— TASK —
For this exercise, the lines from the one with "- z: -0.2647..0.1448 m" through the end of the material below must be output exactly, without pictures.

-=-=-

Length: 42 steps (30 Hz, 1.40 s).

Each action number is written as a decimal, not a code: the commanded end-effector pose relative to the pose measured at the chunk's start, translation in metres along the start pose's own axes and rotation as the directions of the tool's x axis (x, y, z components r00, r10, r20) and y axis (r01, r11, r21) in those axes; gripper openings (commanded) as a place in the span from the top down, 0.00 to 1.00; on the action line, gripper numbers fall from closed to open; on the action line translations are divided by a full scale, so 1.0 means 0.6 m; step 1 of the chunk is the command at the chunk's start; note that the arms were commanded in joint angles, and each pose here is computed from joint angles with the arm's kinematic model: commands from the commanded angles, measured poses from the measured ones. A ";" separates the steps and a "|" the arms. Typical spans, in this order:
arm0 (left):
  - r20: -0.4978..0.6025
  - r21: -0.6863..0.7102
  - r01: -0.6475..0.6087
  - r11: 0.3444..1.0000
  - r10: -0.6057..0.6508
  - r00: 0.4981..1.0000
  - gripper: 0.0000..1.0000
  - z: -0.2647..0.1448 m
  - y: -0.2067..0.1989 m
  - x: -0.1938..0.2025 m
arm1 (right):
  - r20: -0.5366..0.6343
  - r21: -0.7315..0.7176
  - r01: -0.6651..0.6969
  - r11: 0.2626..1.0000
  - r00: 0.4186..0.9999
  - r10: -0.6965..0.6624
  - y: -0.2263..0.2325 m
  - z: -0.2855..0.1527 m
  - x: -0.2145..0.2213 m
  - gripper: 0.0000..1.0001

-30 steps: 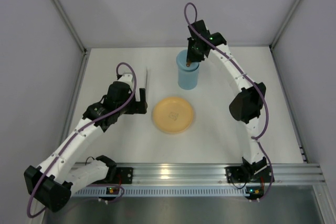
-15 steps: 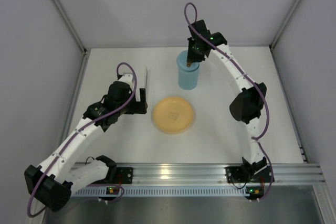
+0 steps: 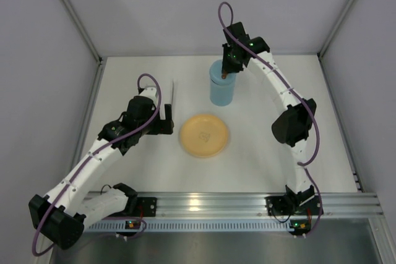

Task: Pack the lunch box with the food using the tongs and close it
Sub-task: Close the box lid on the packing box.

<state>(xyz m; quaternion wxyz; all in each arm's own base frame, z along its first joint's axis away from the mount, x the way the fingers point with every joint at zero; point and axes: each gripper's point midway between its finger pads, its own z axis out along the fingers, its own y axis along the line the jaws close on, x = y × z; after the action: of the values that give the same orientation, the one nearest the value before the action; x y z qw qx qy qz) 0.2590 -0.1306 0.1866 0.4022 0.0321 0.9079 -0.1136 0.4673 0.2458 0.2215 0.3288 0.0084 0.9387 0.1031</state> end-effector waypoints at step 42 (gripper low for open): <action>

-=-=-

— WORKED SOLUTION —
  - z: -0.2647..0.1448 m
  - y: -0.2067..0.1989 m
  - x: -0.1938..0.2025 m
arm1 (right):
  - r20: -0.5366..0.6343
  - r21: -0.7315..0.7176
  - r01: -0.6651..0.6969
  - r11: 0.2626..1.0000
  - r00: 0.4186..0.9999
  - r10: -0.6965..0.6624
  - y: -0.2263..0.2325 m
  - z: -0.2855..0.1527 m
  - x: -0.2145..0.2213 m
  - gripper: 0.0000..1.0001

-30 steps: 
-15 steps: 
+0 steps: 

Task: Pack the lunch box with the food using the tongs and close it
Sub-task: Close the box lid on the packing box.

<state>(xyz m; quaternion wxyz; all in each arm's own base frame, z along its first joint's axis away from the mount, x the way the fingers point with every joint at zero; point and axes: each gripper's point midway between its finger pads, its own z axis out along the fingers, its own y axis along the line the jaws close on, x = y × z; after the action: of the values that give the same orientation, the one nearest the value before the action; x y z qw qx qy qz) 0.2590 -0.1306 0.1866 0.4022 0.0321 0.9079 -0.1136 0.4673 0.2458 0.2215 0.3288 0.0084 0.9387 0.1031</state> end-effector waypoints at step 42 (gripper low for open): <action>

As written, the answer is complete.